• **Assigned task**
Your task is to reproduce exactly the lines that run from the beginning of the data through the line where "segment --target floor" appears.

• **Data for this exercise**
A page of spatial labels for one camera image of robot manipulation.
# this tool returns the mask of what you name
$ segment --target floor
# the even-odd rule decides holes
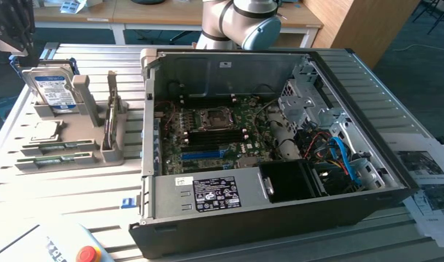
[[[424,14],[416,23],[412,17],[404,25],[394,43],[379,62],[375,73],[415,114],[435,136],[444,136],[444,51],[426,47],[403,49],[411,44],[432,45],[444,48],[444,22],[439,24],[431,35],[427,32],[435,22]],[[35,46],[39,51],[47,42],[73,44],[114,44],[113,33],[106,29],[57,29],[39,28],[35,34]],[[126,31],[129,44],[169,44],[177,31]],[[176,42],[190,45],[197,41],[194,32]],[[0,56],[0,63],[7,57]],[[0,97],[17,96],[23,88],[13,68],[0,64]]]

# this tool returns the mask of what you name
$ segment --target power supply label
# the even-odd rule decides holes
[[[198,212],[241,207],[236,177],[218,177],[193,181]]]

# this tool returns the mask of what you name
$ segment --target white cable
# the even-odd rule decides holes
[[[444,48],[435,47],[435,46],[431,46],[431,45],[419,45],[419,44],[415,44],[415,45],[408,45],[404,49],[394,49],[392,51],[407,51],[407,50],[411,49],[414,46],[423,46],[423,47],[428,47],[428,48],[434,48],[434,49],[444,50]]]

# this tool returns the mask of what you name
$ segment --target aluminum extrusion table
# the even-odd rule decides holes
[[[120,225],[136,222],[138,209],[120,209],[124,197],[141,190],[141,147],[145,86],[140,52],[145,46],[49,45],[45,57],[74,57],[79,71],[91,79],[97,101],[109,96],[108,72],[118,73],[118,90],[130,104],[126,126],[125,164],[122,166],[51,172],[23,176],[0,176],[0,243],[2,236],[51,213],[89,228],[117,261],[148,261],[142,258],[128,230]],[[380,132],[423,133],[431,136],[406,107],[376,79],[365,65],[348,51],[319,50],[343,85],[364,109]],[[25,87],[0,131],[0,165],[11,151],[13,139],[37,119],[33,95]],[[418,233],[404,206],[375,212],[352,227],[221,248],[160,261],[444,261],[444,248]]]

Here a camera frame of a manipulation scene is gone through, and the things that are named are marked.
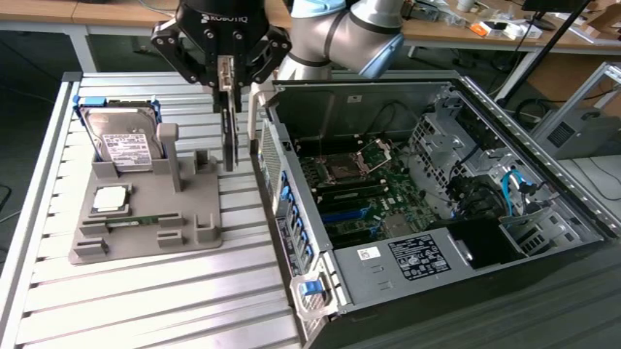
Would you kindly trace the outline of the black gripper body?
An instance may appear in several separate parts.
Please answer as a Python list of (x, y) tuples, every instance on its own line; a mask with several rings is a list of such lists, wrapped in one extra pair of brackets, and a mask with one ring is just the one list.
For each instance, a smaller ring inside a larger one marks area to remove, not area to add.
[(176, 25), (201, 52), (248, 53), (268, 31), (263, 1), (180, 1)]

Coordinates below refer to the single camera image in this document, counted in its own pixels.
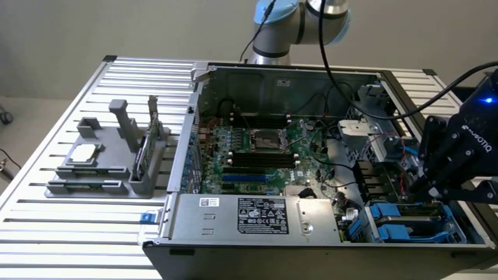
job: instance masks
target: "power supply label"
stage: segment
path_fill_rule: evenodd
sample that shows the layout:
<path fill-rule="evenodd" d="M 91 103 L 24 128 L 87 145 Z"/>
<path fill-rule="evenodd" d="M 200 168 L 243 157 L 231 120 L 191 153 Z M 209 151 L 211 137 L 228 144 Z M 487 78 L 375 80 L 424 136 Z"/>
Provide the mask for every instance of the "power supply label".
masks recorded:
<path fill-rule="evenodd" d="M 280 198 L 239 198 L 237 230 L 243 234 L 287 235 L 286 200 Z"/>

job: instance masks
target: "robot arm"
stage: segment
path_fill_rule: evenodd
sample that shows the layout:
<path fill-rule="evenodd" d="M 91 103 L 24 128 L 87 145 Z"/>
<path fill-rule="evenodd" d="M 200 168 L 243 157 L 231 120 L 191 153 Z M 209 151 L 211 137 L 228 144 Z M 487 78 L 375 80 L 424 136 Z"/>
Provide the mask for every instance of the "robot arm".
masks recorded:
<path fill-rule="evenodd" d="M 423 176 L 410 187 L 415 201 L 430 197 L 498 204 L 498 183 L 475 189 L 462 184 L 476 176 L 498 175 L 498 70 L 480 83 L 450 120 L 430 116 L 419 149 Z"/>
<path fill-rule="evenodd" d="M 255 30 L 263 24 L 264 12 L 272 0 L 259 0 Z M 350 23 L 347 0 L 324 0 L 323 41 L 340 40 Z M 251 64 L 290 65 L 292 44 L 318 44 L 318 17 L 322 0 L 276 0 L 264 26 L 255 38 Z"/>

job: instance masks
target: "floor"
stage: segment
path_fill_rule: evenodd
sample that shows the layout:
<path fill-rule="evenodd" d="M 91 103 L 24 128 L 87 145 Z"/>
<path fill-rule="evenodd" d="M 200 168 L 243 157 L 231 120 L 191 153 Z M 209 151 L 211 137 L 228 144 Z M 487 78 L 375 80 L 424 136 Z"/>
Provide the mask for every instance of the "floor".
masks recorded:
<path fill-rule="evenodd" d="M 67 99 L 0 97 L 0 104 L 13 115 L 11 124 L 0 124 L 0 148 L 20 165 L 27 162 L 69 103 Z M 12 163 L 7 163 L 7 168 L 17 173 Z M 7 186 L 8 183 L 0 180 L 0 194 Z"/>

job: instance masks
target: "gray 3d-printed holder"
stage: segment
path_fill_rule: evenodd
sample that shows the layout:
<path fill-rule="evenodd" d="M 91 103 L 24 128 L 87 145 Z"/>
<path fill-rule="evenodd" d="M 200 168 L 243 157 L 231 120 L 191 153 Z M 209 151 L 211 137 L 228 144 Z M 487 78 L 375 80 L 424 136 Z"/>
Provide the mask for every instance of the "gray 3d-printed holder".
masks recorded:
<path fill-rule="evenodd" d="M 100 126 L 96 118 L 81 118 L 77 124 L 80 137 L 63 165 L 55 170 L 55 179 L 47 183 L 47 197 L 152 197 L 168 129 L 159 129 L 148 170 L 141 180 L 133 180 L 131 171 L 147 129 L 140 129 L 135 119 L 128 118 L 127 105 L 125 100 L 117 99 L 109 104 L 109 111 L 117 118 L 117 128 Z"/>

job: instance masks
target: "metal worktable surface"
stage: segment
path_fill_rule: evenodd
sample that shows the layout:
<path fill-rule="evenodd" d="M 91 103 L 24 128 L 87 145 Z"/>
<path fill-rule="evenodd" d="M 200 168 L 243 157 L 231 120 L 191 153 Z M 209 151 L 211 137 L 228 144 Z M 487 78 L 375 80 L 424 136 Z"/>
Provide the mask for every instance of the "metal worktable surface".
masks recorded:
<path fill-rule="evenodd" d="M 192 92 L 192 64 L 124 57 L 101 63 L 0 197 L 0 279 L 160 279 L 137 245 L 139 218 L 140 213 L 163 206 Z M 442 90 L 439 78 L 427 76 L 422 70 L 388 70 L 415 105 Z M 63 163 L 79 136 L 77 121 L 81 117 L 97 117 L 101 125 L 117 126 L 107 107 L 112 99 L 125 99 L 129 117 L 144 127 L 148 95 L 159 97 L 159 119 L 172 131 L 153 198 L 45 198 L 44 184 L 53 178 L 53 169 Z M 423 114 L 450 116 L 458 106 L 458 99 L 448 95 Z M 451 279 L 488 276 L 492 277 L 470 271 Z"/>

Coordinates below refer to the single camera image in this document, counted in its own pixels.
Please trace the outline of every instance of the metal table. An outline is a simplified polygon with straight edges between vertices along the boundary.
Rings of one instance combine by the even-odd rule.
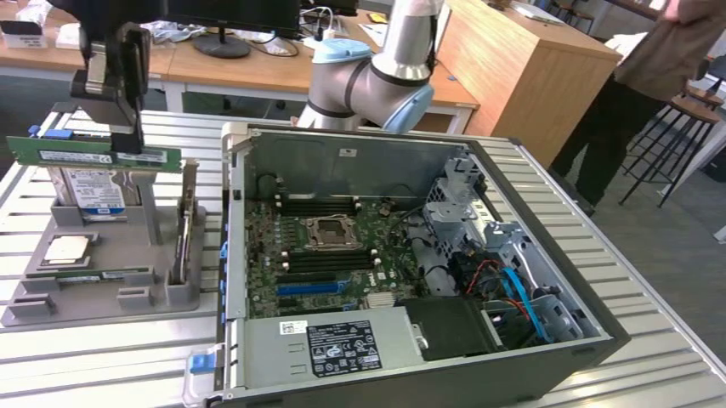
[[[181,406],[186,356],[211,346],[215,336],[221,129],[234,120],[170,112],[143,116],[147,143],[181,147],[185,157],[201,159],[198,197],[210,213],[201,308],[96,321],[95,326],[0,327],[0,406],[87,406],[100,401],[108,407]],[[79,130],[94,126],[83,113],[68,123]],[[724,363],[526,151],[505,139],[481,142],[633,336],[601,366],[518,406],[725,406]],[[181,174],[159,175],[158,204],[174,204],[181,183]],[[55,195],[42,168],[15,165],[0,183],[0,309],[50,221]],[[488,195],[505,220],[513,218],[496,191]]]

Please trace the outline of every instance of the black pants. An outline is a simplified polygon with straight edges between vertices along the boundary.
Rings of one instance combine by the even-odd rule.
[[[553,169],[565,177],[576,157],[588,147],[576,187],[593,206],[605,196],[605,189],[624,164],[628,144],[665,105],[616,82],[613,77],[602,87],[553,161]]]

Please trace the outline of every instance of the blue latch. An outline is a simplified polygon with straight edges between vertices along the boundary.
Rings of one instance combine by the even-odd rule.
[[[72,130],[51,129],[46,131],[43,137],[46,139],[68,140],[72,136]]]
[[[27,132],[31,133],[31,138],[38,138],[38,133],[42,131],[42,127],[38,125],[31,126]]]
[[[217,354],[195,354],[193,356],[193,367],[190,372],[193,374],[205,374],[207,372],[215,372]]]
[[[227,243],[229,243],[229,241],[226,241],[223,243],[223,247],[219,249],[219,258],[221,259],[227,259]]]

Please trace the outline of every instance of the sticker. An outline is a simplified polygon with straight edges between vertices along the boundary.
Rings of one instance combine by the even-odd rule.
[[[96,155],[94,153],[78,153],[74,151],[39,150],[43,160],[51,162],[82,162],[112,164],[110,155]]]
[[[310,326],[307,343],[317,377],[383,368],[370,320]]]
[[[341,157],[355,157],[359,155],[358,149],[341,149],[338,155]]]
[[[10,34],[4,35],[4,45],[7,48],[47,48],[48,43],[46,42],[44,36],[14,36]]]
[[[102,272],[103,279],[107,281],[122,281],[127,270],[112,270],[108,272]]]
[[[116,153],[116,158],[122,160],[134,160],[137,162],[167,162],[167,152],[163,150],[145,150],[141,155],[130,155],[129,153]]]
[[[98,276],[68,276],[67,278],[56,278],[58,283],[84,283],[98,282],[102,278]]]
[[[114,170],[67,170],[79,207],[87,213],[114,214],[125,211],[122,187],[114,183]]]
[[[281,334],[303,334],[307,328],[307,320],[281,321]]]

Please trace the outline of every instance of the green circuit board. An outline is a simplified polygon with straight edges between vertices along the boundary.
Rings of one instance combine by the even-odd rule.
[[[381,264],[374,269],[335,271],[337,281],[347,282],[341,294],[281,297],[277,295],[277,277],[289,273],[283,267],[282,252],[311,252],[313,249],[307,247],[307,221],[327,218],[285,217],[275,211],[273,203],[247,203],[247,299],[251,318],[362,309],[369,293],[393,292],[397,300],[427,293],[425,281],[417,279],[417,260],[411,248],[405,244],[399,227],[391,239],[387,239],[398,214],[383,217],[379,214],[382,202],[378,200],[362,201],[361,204],[358,214],[345,220],[351,224],[359,248],[374,248]],[[281,307],[278,302],[282,298],[294,299],[297,304]]]

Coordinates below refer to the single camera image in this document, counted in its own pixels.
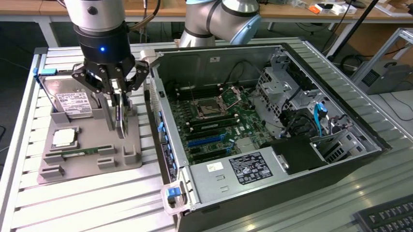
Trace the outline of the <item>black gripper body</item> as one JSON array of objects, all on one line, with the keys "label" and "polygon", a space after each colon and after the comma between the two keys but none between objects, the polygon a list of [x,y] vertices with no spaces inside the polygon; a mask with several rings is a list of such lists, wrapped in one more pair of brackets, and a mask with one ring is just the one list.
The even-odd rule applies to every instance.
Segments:
[{"label": "black gripper body", "polygon": [[134,64],[129,40],[129,26],[122,24],[110,31],[87,31],[74,25],[86,64]]}]

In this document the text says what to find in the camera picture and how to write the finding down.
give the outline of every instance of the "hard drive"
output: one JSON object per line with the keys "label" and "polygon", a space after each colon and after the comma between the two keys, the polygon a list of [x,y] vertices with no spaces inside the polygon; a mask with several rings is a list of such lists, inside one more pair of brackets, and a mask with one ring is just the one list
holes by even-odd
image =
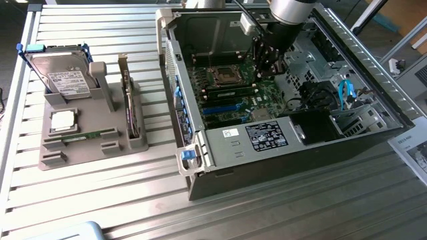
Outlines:
{"label": "hard drive", "polygon": [[40,77],[48,93],[60,93],[70,100],[89,97],[89,89],[98,87],[89,75],[92,57],[86,44],[48,47],[30,44],[18,55]]}

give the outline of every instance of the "cpu socket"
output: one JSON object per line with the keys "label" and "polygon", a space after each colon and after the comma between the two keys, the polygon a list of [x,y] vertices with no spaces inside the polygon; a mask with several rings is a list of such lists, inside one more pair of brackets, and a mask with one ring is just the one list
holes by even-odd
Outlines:
{"label": "cpu socket", "polygon": [[238,68],[234,65],[212,67],[209,72],[213,73],[214,83],[217,85],[232,85],[242,82]]}

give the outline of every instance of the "motherboard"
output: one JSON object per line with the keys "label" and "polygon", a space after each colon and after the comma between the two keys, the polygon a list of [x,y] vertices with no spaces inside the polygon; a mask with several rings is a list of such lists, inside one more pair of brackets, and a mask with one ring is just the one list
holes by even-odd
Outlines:
{"label": "motherboard", "polygon": [[193,66],[186,71],[206,129],[268,120],[284,111],[273,78],[254,81],[249,56],[238,64]]}

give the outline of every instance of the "sticker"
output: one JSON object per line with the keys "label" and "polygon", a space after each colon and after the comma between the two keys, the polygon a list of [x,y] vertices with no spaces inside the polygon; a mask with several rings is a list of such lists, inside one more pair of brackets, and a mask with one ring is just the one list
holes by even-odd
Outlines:
{"label": "sticker", "polygon": [[238,27],[240,26],[240,21],[230,21],[229,22],[229,27]]}
{"label": "sticker", "polygon": [[85,139],[86,139],[85,136],[80,136],[80,137],[64,139],[62,142],[64,142],[64,143],[69,143],[69,142],[74,142],[74,141],[80,141],[80,140],[85,140]]}
{"label": "sticker", "polygon": [[218,97],[224,97],[224,96],[232,96],[234,94],[236,94],[234,92],[220,93],[216,95],[216,97],[218,98]]}
{"label": "sticker", "polygon": [[89,92],[81,71],[54,72],[46,75],[61,95],[86,94]]}
{"label": "sticker", "polygon": [[288,145],[277,121],[246,126],[245,131],[257,152]]}
{"label": "sticker", "polygon": [[222,130],[221,134],[224,134],[224,138],[238,136],[237,128]]}

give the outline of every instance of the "blue pcie slot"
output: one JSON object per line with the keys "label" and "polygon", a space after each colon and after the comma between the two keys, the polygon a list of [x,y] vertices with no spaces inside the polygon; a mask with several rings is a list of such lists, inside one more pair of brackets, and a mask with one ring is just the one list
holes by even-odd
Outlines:
{"label": "blue pcie slot", "polygon": [[241,103],[230,106],[214,106],[214,107],[206,107],[201,110],[204,115],[209,114],[220,114],[225,112],[234,112],[238,111]]}

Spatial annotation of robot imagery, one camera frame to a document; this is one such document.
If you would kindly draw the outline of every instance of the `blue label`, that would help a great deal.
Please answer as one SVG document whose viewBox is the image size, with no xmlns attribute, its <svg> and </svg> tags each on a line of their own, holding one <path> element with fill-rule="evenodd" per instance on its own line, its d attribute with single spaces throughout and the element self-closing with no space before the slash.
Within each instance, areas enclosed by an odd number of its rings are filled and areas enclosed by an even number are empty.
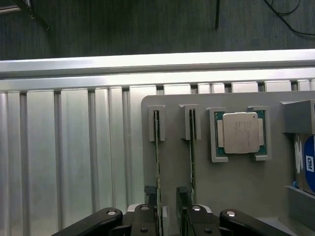
<svg viewBox="0 0 315 236">
<path fill-rule="evenodd" d="M 306 181 L 313 192 L 315 192 L 314 157 L 315 157 L 314 136 L 310 136 L 304 144 L 303 165 L 305 168 Z"/>
</svg>

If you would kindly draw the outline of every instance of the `gray plastic holder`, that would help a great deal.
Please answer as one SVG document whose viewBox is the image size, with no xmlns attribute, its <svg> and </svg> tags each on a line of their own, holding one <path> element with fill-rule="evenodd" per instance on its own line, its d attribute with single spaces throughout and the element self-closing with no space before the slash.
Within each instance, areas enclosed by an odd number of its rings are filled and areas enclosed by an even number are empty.
<svg viewBox="0 0 315 236">
<path fill-rule="evenodd" d="M 315 100 L 284 103 L 284 132 L 315 134 Z"/>
</svg>

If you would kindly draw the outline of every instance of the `dark gray carpet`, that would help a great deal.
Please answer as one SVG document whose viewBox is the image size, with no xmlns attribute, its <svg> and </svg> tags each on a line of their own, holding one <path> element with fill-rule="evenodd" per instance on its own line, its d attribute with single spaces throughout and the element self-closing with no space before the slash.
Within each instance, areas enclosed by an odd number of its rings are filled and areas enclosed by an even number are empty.
<svg viewBox="0 0 315 236">
<path fill-rule="evenodd" d="M 21 12 L 0 15 L 0 59 L 314 48 L 293 34 L 262 0 L 32 0 L 49 32 Z M 298 0 L 275 0 L 288 11 Z M 315 33 L 315 1 L 286 17 Z"/>
</svg>

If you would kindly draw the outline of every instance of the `metal chair leg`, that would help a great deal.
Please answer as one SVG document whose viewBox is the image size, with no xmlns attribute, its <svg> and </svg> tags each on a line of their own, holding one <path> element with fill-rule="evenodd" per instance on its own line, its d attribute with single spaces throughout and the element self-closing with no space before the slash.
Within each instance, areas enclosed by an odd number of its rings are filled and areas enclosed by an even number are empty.
<svg viewBox="0 0 315 236">
<path fill-rule="evenodd" d="M 221 0 L 217 0 L 217 6 L 216 6 L 216 26 L 215 26 L 216 30 L 219 28 L 220 1 Z"/>
</svg>

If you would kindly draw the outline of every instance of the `gray plastic bracket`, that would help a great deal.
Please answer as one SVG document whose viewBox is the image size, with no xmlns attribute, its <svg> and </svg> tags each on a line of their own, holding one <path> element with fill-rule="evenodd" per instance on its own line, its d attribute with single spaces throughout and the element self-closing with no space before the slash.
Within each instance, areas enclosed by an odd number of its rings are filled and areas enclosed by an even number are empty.
<svg viewBox="0 0 315 236">
<path fill-rule="evenodd" d="M 315 100 L 283 103 L 284 133 L 315 134 Z"/>
<path fill-rule="evenodd" d="M 216 139 L 216 112 L 225 112 L 225 107 L 211 107 L 208 109 L 210 115 L 210 145 L 212 162 L 228 162 L 227 156 L 217 156 L 217 139 Z"/>
<path fill-rule="evenodd" d="M 154 133 L 154 112 L 158 111 L 159 119 L 159 141 L 165 141 L 165 106 L 148 106 L 149 109 L 149 139 L 151 142 L 155 141 Z"/>
<path fill-rule="evenodd" d="M 255 154 L 255 161 L 267 161 L 271 160 L 271 121 L 270 121 L 270 109 L 268 106 L 253 106 L 248 107 L 249 112 L 264 111 L 264 135 L 266 139 L 266 154 Z"/>
<path fill-rule="evenodd" d="M 301 224 L 315 231 L 315 196 L 300 189 L 286 186 L 289 199 L 289 215 Z"/>
<path fill-rule="evenodd" d="M 190 140 L 190 121 L 189 121 L 189 111 L 195 110 L 195 139 L 201 139 L 201 126 L 200 126 L 200 106 L 198 104 L 188 104 L 180 105 L 184 111 L 185 116 L 185 129 L 183 134 L 183 139 Z"/>
</svg>

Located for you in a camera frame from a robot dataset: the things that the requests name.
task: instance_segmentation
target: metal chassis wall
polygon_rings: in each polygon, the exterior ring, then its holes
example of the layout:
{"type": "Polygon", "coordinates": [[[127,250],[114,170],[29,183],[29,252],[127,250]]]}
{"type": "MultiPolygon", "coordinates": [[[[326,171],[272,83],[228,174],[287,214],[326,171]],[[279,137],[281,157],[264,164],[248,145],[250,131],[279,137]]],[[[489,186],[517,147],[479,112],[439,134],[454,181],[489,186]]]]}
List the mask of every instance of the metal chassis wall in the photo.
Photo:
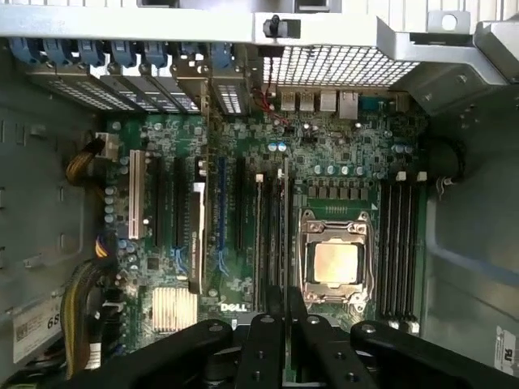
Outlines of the metal chassis wall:
{"type": "Polygon", "coordinates": [[[47,344],[13,363],[13,318],[52,295],[93,256],[92,199],[64,178],[64,155],[89,112],[34,87],[0,51],[0,383],[47,344]]]}

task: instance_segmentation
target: blue pcie slot
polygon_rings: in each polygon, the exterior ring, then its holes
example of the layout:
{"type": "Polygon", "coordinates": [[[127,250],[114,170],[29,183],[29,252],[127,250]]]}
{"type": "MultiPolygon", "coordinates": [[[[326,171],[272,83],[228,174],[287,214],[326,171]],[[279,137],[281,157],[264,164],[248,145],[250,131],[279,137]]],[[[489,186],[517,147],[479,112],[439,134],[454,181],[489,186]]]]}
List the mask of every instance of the blue pcie slot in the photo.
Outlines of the blue pcie slot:
{"type": "Polygon", "coordinates": [[[218,268],[226,276],[229,271],[225,265],[225,181],[226,181],[227,161],[224,156],[218,157],[218,268]]]}

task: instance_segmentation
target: heatsink
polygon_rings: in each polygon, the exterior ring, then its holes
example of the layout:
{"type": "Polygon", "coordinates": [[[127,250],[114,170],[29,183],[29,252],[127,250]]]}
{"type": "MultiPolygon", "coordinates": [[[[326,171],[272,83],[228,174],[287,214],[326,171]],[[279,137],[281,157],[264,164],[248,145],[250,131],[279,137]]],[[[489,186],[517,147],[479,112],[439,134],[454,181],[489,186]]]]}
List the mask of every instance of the heatsink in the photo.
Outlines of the heatsink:
{"type": "Polygon", "coordinates": [[[152,329],[176,332],[196,324],[198,296],[186,288],[155,288],[152,293],[152,329]]]}

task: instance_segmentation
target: cable bundle
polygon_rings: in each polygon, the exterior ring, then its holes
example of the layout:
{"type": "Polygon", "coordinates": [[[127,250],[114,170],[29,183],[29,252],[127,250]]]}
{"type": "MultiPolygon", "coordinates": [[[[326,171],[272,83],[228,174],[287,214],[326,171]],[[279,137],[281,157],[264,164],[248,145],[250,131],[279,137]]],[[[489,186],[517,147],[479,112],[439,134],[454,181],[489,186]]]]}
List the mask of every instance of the cable bundle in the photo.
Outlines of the cable bundle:
{"type": "Polygon", "coordinates": [[[67,378],[83,370],[90,358],[88,296],[99,279],[110,273],[111,266],[111,261],[97,259],[81,263],[63,294],[61,323],[67,378]]]}

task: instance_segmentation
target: perforated metal panel
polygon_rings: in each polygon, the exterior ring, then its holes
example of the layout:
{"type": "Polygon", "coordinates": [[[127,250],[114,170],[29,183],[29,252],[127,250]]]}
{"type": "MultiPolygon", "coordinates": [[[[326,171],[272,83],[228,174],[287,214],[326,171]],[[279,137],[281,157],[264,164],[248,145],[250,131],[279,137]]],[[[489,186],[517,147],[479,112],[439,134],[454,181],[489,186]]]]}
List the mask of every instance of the perforated metal panel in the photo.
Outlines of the perforated metal panel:
{"type": "Polygon", "coordinates": [[[377,48],[370,47],[286,47],[282,58],[264,59],[264,82],[270,81],[277,85],[386,88],[418,64],[393,61],[377,48]]]}

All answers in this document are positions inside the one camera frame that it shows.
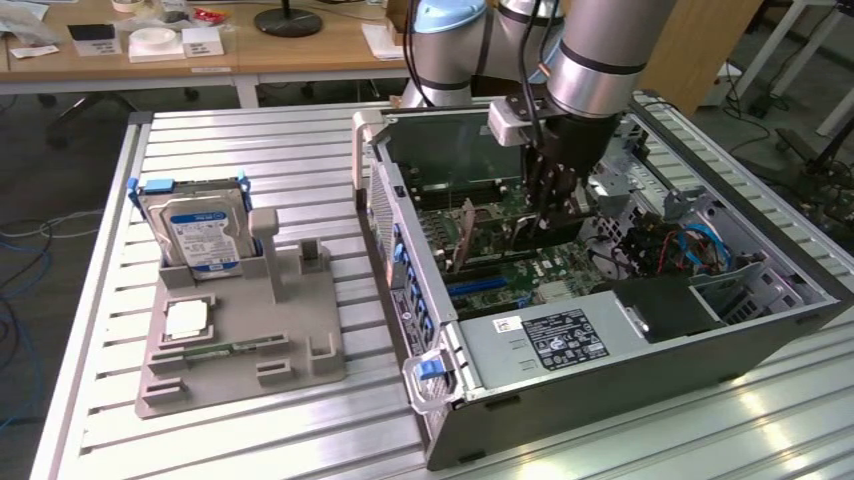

• **Response box**
A page of spatial labels for one camera image of robot manipulation.
# this tool returns the mask of what you name
$ segment --target floor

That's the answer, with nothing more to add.